Büyütmek İçin Tıklayın
Resim 1: Hematoksilen+Eosin boyama, genel görünüm.


Büyütmek İçin Tıklayın
Resim 2: Tümör tomurcuklanması yok, düşük riskli grup.


Büyütmek İçin Tıklayın
Resim 3: Beşten az tümör tomurcuklanmasının görülmesi düşük riskli grup olarak ifade edilmektedir. Pembe oklar tümör tomurcuklarını göstermektedir.


Büyütmek İçin Tıklayın
Resim 4: Beşten fazla tümör tomurcuklanmasının görülmesi yüksek riskli grup olarak ifade edilmektedir. Pembe oklar tümör tomurcuklarını göstermektedir.

İstatistiksel Analiz
Tanımlayıcı istatistiksel sürekli verilerin analizinde Man Whitney U testi, kategorik veri analizinde ise Fisher’s Exact test kullanıldı. TT ile bağımsız değişkenler (prognostik faktörler) arasındaki ilişkiyi araştırmada multivariyate analizi olarak bilinen Forward LR logistik regresyon analizi yapıldı. P< 0,05 istatistiksel olarak anlamlı kabul edildi.

Bulgular

Mukoepidermoid karsinom tanısı alan 20 hastanın sadece 2 tanesinin patolojik doku kesitlerinde TT’ ye rastlanmadı. Diğer 18 tanesinde TT kümeleri görüldü. Tümör tomurcuklanması istatistiksel olarak yaş, cinsiyet, perinöral invazyon, ekstrakapsüler yayılım, patolojik lenf bezi ve patolojik tümör evresi ile karşılaştırıldığında aralarında anlamlı bir ilişki yoktu (p>0.05). TT istatistiksel olarak tümör derecesi ve lenfovasküler invazyon ile karşılaştırıldığında aralarında anlamlı bir ilişki vardı. Sırayla p değerleri 0.041 ve 0.001 idi (Tablo 1-2).

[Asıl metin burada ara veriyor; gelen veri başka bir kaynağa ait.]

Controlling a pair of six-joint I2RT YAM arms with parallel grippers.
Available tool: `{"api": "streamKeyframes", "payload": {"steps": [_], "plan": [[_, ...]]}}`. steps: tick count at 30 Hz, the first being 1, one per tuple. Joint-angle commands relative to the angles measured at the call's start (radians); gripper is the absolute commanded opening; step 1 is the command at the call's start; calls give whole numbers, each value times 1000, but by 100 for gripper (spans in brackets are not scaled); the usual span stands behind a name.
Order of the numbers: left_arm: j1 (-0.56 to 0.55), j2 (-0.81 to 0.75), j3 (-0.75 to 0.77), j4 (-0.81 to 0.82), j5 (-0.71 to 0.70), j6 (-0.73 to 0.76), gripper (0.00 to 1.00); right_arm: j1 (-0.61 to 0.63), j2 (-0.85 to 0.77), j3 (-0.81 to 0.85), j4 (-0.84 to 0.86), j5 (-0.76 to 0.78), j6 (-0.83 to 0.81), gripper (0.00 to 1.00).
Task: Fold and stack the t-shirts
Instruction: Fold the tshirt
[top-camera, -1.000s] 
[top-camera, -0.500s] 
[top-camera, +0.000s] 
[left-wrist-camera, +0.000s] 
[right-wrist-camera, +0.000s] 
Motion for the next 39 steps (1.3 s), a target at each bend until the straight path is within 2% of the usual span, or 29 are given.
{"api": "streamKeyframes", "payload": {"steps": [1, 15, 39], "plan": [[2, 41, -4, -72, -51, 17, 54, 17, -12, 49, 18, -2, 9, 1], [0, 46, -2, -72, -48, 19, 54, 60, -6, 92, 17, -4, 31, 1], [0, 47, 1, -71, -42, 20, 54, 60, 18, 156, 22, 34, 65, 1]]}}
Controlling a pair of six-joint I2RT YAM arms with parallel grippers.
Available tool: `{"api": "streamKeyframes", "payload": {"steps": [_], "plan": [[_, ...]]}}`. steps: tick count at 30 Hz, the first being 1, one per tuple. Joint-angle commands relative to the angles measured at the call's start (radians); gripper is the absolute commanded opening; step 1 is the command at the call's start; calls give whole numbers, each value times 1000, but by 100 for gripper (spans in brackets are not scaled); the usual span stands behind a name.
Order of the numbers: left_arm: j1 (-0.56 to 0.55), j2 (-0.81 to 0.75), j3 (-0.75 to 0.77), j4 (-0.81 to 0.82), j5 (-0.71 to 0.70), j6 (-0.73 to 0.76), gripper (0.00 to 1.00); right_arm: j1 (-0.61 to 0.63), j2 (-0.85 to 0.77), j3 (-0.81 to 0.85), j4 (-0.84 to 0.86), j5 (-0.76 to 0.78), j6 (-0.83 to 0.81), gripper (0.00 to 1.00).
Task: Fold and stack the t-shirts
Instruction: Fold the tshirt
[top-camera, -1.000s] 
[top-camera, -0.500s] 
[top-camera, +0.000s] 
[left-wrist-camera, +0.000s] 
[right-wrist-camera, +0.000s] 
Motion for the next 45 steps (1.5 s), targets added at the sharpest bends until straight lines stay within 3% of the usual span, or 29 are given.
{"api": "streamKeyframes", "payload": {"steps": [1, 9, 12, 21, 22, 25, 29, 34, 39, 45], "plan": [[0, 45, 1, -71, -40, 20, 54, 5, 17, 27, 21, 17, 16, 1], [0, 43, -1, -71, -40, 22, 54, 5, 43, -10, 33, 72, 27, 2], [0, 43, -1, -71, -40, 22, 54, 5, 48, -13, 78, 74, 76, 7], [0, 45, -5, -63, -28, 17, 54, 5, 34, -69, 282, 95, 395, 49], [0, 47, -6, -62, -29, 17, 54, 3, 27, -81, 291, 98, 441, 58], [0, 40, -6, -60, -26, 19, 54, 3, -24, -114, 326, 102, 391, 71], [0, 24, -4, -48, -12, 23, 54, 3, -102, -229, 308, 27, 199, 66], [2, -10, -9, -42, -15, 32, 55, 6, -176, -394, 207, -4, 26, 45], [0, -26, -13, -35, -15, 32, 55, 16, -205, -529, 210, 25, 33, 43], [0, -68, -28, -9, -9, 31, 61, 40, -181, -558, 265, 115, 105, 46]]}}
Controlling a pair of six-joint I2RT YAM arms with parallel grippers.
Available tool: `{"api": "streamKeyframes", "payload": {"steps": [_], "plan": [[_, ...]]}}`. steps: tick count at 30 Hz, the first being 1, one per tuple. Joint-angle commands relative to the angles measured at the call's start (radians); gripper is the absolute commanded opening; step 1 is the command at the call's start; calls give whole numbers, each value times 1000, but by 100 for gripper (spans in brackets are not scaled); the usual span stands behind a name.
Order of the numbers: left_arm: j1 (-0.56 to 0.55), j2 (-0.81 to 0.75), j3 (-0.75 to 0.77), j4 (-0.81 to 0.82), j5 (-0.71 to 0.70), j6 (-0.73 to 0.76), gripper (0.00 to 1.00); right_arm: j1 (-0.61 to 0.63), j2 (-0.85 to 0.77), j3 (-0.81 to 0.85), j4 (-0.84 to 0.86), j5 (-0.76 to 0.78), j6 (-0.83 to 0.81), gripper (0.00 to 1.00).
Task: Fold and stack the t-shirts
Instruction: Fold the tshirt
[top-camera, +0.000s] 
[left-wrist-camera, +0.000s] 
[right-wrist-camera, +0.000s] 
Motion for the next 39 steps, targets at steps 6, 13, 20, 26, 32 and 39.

Yani başka bir deyişle yüksek dereceli veya lenfovasküler invazyonu olan tümörlerde TT kümelerinin sayısı daha fazlaydı. Birebirde TT ile anlamlı ilişkisi bulunan bu prognostik faktörlere (lenfovasküler invazyon, tümör grade) multivariyate analizi yapıldı ve TT’nin bu prognostik faktörleri etkileyen bağımsız bir risk faktörü olmadığı görüldü (p>0.05).

Tablo 1: Tümör Tomurcuklanması ile tümör derecesi arasındaki ilişki gösterilmiştir. Tümör derecesi arttıkça tümör tomurcuğu kümelerinin sayısı artmaktadır.

Tablo 2: Tümör Tomurcuklanması ile lenfovasküler invazyon arasındaki ilişki gösterilmiştir. Lenfovasküler invazyonu olanlarda tümör tomurcuğu kümelerinin sayısı artmaktadır.

Tartışma

Parotis malign tümörleri nadir görülmeleri ve heterojen bir durum olmaları sebebiyle hekimler açısından tedavisi zor bir hastalıktır. Gerek cerrahi, gerekse cerrahi sonrası radyoterapi planlanırken birçok faktörün göz önünde bulundurulması gerekir. Histolojik tipinden evresine, patolojik invazyon özelliklerinden histolojik derecesine kadar birçok etken tedavi sürecini ve prognozu etkileyebilmektedir[15,16].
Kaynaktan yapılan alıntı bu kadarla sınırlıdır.